Dopo di che il sigillo ducale colla stessa formalità era restituito al Doge, il quale, ciò fatto, partivasi col suo augusto corteggio, e partivano pure le Confraternite, rimanendo solo il Clero a salmeggiare per alcun tempo ancora; e così la funzione avea fine nella Basilica di san Marco.
Ma non con ciò finiva la solennità di questo giorno. Ad imitazione della maggiore, tutte le altre Chiese Parrocchiali della Città ripetevano gli stessi riti e la stessa processione sulle prime ore notturne, facendo il giro tra i confini della propria giurisdizione. E grande n’era l’accompagnamento, composto, oltre al Clero, di tutti i patrizj, di tutti i cittadini, mercanti e artigiani abitatori delle rispettive parrocchie, portanti ciascuno una grossa candela accesa in mano.
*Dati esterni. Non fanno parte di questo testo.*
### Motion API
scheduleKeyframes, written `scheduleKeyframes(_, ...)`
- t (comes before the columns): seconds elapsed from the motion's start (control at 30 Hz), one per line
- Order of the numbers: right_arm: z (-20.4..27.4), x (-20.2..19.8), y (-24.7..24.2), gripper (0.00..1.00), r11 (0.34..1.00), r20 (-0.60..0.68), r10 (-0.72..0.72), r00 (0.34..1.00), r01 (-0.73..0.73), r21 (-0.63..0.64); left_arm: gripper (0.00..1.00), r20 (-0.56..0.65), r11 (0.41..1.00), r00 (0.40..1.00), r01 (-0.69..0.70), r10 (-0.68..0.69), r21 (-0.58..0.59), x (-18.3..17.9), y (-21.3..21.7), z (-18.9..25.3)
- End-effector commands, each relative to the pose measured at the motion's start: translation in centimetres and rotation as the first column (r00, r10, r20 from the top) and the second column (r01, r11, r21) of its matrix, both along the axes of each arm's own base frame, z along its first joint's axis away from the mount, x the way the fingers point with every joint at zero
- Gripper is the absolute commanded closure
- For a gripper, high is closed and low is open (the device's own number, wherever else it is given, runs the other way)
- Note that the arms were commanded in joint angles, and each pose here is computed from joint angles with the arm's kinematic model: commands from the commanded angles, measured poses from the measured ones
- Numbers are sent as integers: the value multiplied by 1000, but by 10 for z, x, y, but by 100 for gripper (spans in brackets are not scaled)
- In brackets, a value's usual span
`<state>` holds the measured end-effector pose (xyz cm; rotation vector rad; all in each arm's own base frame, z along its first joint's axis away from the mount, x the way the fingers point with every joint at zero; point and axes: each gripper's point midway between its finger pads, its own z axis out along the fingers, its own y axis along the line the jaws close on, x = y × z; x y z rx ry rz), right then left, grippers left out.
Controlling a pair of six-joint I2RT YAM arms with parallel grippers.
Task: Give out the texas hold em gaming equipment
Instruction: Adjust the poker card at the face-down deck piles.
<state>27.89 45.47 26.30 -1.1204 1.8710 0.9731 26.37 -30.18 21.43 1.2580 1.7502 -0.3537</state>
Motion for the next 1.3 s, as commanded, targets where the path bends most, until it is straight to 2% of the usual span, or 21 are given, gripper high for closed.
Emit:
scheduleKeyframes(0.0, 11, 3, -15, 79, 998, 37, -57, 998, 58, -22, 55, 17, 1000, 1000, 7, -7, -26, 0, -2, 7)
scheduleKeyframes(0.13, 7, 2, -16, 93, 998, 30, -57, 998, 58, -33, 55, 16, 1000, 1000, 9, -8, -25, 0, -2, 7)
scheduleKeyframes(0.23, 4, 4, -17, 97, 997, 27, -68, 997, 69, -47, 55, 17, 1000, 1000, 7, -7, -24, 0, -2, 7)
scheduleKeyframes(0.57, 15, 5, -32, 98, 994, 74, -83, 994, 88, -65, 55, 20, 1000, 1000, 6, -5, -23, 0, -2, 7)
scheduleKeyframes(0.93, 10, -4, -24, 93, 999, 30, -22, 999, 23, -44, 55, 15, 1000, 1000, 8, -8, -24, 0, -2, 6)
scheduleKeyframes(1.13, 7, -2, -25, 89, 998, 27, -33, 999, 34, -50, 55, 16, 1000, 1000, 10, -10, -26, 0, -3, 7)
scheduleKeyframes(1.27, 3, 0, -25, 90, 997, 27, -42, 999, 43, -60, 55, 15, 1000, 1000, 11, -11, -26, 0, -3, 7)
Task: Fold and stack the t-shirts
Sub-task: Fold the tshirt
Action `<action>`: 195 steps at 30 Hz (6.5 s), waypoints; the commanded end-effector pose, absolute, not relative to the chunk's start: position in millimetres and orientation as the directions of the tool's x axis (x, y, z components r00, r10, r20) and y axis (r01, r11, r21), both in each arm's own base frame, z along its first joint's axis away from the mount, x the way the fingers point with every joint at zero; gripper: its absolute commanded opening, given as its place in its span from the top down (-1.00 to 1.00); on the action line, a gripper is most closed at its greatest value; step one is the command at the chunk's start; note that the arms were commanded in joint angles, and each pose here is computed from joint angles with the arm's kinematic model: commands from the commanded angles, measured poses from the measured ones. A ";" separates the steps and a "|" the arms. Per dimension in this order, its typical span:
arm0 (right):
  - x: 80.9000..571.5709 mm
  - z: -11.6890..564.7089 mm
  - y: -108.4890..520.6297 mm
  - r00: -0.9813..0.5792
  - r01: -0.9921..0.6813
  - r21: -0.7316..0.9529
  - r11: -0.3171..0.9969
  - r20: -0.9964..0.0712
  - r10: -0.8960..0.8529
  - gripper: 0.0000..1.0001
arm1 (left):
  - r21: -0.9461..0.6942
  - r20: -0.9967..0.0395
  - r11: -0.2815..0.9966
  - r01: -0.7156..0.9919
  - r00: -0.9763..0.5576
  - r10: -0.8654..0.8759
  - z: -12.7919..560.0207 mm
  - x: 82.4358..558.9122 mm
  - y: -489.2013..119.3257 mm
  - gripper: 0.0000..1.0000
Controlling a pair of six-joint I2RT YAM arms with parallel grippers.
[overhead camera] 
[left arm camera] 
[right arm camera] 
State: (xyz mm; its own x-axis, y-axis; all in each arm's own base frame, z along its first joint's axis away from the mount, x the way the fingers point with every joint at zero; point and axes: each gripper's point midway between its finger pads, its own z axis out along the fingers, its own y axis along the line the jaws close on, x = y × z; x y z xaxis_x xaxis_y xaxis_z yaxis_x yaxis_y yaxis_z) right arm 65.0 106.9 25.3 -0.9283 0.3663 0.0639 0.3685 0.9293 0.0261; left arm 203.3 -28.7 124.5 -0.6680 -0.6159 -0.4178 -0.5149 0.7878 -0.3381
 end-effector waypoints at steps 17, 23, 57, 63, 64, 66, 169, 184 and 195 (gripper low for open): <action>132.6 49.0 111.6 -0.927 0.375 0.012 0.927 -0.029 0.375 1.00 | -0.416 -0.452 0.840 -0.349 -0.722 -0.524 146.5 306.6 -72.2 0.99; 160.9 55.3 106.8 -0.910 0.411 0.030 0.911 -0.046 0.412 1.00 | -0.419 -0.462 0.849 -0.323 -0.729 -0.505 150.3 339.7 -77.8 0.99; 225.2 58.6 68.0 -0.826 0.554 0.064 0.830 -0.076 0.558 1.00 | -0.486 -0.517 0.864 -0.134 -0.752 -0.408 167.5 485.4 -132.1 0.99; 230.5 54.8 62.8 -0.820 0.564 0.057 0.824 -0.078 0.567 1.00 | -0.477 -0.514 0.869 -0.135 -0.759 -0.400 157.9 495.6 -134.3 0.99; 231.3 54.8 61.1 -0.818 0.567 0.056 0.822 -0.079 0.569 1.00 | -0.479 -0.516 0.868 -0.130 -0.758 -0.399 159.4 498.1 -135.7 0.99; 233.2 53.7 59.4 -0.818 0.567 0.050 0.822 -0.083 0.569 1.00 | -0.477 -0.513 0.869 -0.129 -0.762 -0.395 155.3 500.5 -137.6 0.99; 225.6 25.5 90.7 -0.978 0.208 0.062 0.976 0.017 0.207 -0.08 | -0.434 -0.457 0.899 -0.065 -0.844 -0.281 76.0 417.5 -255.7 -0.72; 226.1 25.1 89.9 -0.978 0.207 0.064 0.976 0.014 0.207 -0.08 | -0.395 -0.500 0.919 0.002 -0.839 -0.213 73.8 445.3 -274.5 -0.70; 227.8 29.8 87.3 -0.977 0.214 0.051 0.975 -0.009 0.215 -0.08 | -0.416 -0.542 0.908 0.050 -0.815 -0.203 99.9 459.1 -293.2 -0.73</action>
A rendere più dignitoso le spettacolo, precedevano il sacramento con torcie calate, i domestici e gondolieri de’ patrizj più facoltosi colle loro divise in gala. Grande era lo sfarzo de’ fanali dorati, de’ candelabri d’argento e de’ cerei. Le finestre, le ringhiere e porte di tutte le case, dinanzi a cui le processioni passavano, qual più qual meno ardevano di torcie, di candele, di faci. Puossi dire che cominciando dalla gran Piazza di san Marco, non vi fosse contrada un po’ nobile della Città, che non mandasse splendore; talchè chi si fosse posto sull’alto d’una delle nostre torri a riguardare in giù, avrebbe potuto credere che Venezia tutta andasse in fiamme.
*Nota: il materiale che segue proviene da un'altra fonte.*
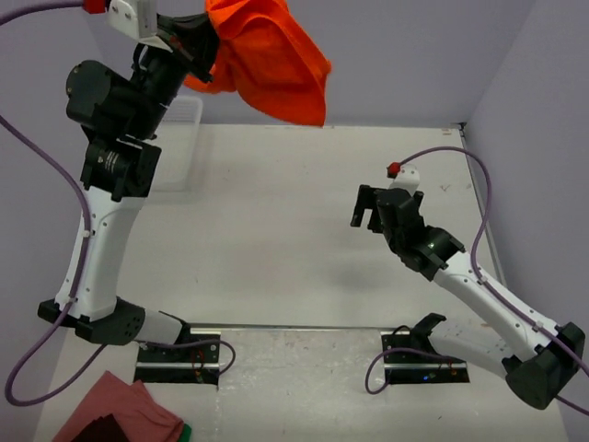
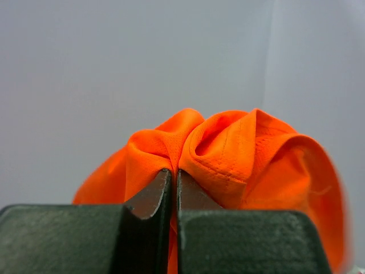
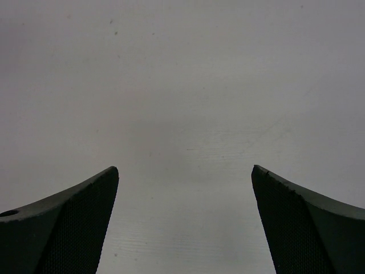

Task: Fold and stack the t-shirts
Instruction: Move the tshirt to the center of the board, then flatten out the tshirt

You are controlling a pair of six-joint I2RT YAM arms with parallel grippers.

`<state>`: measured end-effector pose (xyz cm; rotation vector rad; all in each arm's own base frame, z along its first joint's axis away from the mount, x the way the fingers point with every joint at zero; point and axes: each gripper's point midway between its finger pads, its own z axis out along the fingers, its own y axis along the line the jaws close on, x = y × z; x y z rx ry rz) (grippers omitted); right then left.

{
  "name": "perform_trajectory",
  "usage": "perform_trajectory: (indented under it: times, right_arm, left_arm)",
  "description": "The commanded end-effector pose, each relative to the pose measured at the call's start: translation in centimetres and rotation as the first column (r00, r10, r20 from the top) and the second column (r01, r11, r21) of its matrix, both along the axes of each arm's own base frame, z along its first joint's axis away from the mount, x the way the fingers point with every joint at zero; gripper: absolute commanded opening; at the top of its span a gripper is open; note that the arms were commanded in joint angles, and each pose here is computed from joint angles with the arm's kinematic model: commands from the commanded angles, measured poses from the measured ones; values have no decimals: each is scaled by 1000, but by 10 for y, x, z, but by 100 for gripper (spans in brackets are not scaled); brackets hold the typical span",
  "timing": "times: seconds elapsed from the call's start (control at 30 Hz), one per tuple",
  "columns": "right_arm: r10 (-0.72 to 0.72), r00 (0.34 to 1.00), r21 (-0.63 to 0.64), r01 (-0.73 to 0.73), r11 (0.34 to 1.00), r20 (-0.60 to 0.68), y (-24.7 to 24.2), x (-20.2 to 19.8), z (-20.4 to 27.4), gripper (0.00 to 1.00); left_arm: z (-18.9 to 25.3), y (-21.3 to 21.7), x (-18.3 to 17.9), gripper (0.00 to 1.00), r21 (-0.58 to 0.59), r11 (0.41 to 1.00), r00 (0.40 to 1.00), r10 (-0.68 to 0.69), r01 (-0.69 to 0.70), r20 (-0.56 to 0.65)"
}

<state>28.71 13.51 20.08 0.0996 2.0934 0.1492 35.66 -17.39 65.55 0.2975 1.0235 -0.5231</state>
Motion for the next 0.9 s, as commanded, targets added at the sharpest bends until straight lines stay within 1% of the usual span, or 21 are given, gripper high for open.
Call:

Certo non sarebbesi alcuno immaginato, che una cerimonia per cui si conservava e aumentavasi un pio fervore verso Dio ed i suoi Misterj, per cui si esercitava la fede, fortificavasi la Religione, e si distinguevano i cristiani dagl’infedeli, i cattolici dagli eretici, dovesse venire abolita dopo una sì lunga successione di secoli.